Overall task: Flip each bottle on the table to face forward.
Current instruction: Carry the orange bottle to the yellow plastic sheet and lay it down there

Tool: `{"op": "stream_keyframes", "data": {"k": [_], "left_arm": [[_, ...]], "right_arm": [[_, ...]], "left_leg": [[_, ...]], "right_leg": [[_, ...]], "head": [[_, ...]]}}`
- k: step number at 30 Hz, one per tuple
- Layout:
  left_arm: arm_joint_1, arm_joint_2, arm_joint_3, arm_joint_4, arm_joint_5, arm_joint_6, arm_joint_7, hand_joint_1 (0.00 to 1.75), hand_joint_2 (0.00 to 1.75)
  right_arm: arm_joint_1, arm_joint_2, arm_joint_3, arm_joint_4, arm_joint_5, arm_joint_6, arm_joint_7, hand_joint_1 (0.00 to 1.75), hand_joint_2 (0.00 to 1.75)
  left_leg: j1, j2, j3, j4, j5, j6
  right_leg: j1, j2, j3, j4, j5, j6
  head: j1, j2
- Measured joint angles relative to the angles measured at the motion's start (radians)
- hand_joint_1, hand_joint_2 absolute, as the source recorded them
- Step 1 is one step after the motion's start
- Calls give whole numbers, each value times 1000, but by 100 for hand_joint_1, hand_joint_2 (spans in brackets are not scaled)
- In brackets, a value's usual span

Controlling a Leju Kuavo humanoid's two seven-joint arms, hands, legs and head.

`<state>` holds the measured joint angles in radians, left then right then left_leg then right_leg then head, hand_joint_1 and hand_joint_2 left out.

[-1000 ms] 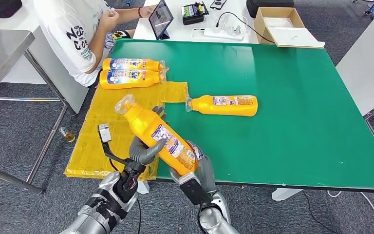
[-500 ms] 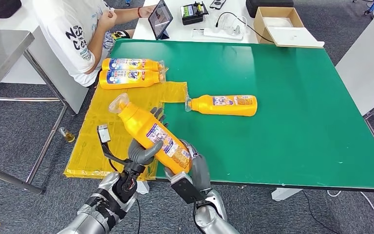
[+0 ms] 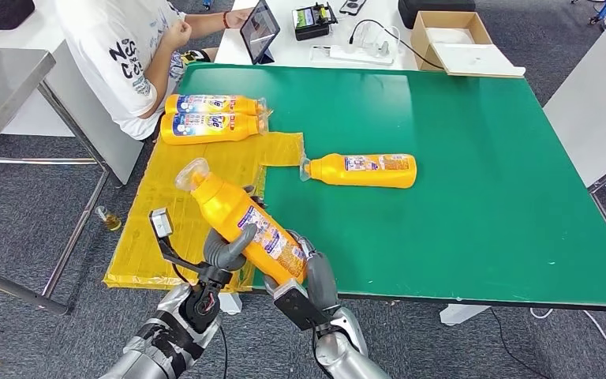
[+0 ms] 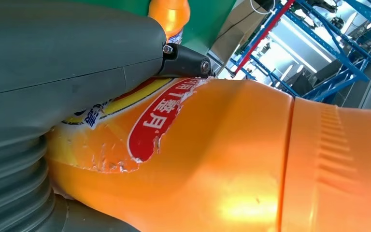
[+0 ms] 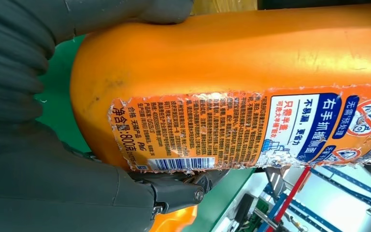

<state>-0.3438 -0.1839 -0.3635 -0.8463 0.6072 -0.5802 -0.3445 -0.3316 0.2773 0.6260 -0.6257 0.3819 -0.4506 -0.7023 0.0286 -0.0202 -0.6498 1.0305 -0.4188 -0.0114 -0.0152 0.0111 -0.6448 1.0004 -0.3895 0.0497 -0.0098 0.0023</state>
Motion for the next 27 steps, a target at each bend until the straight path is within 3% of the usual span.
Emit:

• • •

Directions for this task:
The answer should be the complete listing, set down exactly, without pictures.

Worked solution:
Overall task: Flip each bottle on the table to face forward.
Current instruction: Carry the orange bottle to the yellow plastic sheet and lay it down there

Tool: `{"op": "stream_keyframes", "data": {"k": [_], "left_arm": [[_, ...]], "right_arm": [[_, ...]], "left_leg": [[_, ...]], "right_leg": [[_, ...]], "head": [[_, ...]]}}`
- k: step number at 30 Hz, one per tuple
- Layout:
  left_arm: arm_joint_1, arm_joint_2, arm_joint_3, arm_joint_4, arm_joint_5, arm_joint_6, arm_joint_7, hand_joint_1 (0.00 to 1.75), hand_joint_2 (0.00 to 1.75)
  right_arm: arm_joint_1, arm_joint_2, arm_joint_3, arm_joint_4, arm_joint_5, arm_joint_6, arm_joint_7, hand_joint_1 (0.00 to 1.75), hand_joint_2 (0.00 to 1.75)
  left_leg: j1, j2, j3, j4, j5, j6
  right_leg: j1, j2, j3, j4, j5, j6
  head: j1, j2
- Measured joint angles relative to the angles measured at the motion's start (radians)
- hand_joint_1, hand_joint_2 absolute, as the source recorded them
- Step 1 is one step after the motion's start
- Calls give whole numbers, each value times 1000, but by 100 for hand_joint_1, hand_joint_2 (spans in brackets are not scaled)
- In brackets, a value's usual span

Controlling a Leju Kuavo humanoid's two seven-joint arms, hands, legs and head.

`<state>` holds the measured joint angles in radians, left then right then left_leg then right_leg then head, hand_joint_1 and hand_joint_2 left out.

[-1000 ms] 
[-500 ms] 
[+0 ms] 
[+0 ms] 
[+0 ms] 

<state>-0.3438 -0.1839 -0.3635 -0.8463 0.6072 -0.5802 -0.3445 -0.3316 0.2773 0.6260 -0.6257 0.3819 -0.4506 -0.7023 0.0286 -0.0202 -0.6498 1.0305 -0.4188 -0.0114 -0.0152 0.0111 -0.6448 1.0004 -0.3895 0.0497 -0.0098 0.0023</state>
Motion for the next 27 steps, a target at each bend until the straight path is within 3% of the usual span.
Emit:

This answer leaves nothing further to address.